**What is expected**
Give the number of lines containing "camera" in this listing, with no other words.

====== Supplied information

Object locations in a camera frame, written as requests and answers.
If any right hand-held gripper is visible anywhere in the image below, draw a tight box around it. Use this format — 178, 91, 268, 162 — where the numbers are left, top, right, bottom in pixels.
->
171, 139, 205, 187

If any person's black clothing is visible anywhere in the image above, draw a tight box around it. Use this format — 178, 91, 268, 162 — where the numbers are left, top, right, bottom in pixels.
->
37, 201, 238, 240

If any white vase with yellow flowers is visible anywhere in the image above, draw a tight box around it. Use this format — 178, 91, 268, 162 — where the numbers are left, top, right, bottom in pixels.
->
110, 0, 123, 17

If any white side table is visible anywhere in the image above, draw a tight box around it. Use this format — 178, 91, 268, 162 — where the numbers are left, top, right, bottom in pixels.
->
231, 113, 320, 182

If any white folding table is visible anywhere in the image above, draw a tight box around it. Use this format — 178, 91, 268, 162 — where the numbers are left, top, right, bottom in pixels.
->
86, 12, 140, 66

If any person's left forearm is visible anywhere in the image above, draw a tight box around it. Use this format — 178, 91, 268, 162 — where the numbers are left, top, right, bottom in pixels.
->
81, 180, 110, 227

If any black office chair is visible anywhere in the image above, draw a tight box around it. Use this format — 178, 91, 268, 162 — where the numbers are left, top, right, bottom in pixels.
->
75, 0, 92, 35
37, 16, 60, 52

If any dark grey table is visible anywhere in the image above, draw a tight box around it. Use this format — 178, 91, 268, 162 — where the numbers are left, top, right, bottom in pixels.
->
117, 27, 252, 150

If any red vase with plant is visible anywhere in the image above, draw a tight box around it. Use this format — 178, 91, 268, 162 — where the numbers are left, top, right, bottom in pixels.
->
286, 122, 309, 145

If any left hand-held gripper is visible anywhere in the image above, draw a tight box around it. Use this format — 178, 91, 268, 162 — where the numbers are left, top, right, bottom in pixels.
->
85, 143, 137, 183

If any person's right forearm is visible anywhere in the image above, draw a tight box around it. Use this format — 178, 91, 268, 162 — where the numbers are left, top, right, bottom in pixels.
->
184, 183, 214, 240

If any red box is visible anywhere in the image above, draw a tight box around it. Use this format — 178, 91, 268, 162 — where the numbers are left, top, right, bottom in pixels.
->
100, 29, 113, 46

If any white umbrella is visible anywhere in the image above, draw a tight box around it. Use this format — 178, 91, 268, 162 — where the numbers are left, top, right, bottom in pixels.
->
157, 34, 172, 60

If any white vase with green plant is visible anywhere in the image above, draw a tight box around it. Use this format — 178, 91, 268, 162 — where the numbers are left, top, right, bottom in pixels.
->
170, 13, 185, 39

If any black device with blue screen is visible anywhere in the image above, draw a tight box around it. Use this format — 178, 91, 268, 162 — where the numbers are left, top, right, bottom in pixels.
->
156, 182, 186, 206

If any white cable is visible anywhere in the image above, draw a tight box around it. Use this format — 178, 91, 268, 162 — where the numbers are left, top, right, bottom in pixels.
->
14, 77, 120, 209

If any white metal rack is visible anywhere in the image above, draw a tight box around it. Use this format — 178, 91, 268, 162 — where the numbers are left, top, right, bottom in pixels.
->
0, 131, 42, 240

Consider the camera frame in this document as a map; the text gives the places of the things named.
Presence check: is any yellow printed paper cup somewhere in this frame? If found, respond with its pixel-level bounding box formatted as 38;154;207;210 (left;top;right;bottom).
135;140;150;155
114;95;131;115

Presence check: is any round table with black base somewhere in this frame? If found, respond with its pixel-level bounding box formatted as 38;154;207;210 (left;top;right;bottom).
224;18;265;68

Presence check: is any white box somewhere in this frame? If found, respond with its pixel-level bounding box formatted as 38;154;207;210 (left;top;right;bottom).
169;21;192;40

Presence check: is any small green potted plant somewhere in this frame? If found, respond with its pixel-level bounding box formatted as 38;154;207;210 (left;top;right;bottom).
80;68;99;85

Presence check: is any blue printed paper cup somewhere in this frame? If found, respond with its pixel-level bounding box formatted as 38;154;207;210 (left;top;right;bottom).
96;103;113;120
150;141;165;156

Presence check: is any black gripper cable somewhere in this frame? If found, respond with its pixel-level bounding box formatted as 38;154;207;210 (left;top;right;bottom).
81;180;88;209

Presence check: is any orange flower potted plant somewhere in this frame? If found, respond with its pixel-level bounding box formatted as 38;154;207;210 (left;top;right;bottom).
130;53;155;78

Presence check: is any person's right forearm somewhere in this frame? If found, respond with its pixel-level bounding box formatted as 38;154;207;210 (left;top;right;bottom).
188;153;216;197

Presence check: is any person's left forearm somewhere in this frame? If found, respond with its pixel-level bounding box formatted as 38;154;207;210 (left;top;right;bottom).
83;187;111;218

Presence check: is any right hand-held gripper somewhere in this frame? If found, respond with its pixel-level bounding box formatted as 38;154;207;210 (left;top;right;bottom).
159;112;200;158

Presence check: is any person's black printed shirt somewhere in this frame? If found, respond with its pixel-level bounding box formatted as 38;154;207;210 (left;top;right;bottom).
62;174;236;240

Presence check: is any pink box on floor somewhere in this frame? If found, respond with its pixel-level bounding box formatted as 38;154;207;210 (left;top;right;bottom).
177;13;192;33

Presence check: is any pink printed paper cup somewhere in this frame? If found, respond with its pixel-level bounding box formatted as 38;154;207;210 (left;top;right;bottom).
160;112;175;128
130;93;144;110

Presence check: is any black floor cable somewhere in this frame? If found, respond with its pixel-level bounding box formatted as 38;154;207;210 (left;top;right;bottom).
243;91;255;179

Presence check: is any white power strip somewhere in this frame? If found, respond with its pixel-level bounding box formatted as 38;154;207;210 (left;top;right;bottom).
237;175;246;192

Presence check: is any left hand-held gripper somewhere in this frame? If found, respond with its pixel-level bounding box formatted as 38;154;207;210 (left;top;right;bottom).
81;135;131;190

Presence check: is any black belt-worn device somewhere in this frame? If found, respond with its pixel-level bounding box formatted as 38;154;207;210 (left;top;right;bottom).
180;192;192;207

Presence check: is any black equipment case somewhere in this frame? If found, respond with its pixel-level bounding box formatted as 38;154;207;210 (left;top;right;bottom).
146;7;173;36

============

**Finished exercise**
2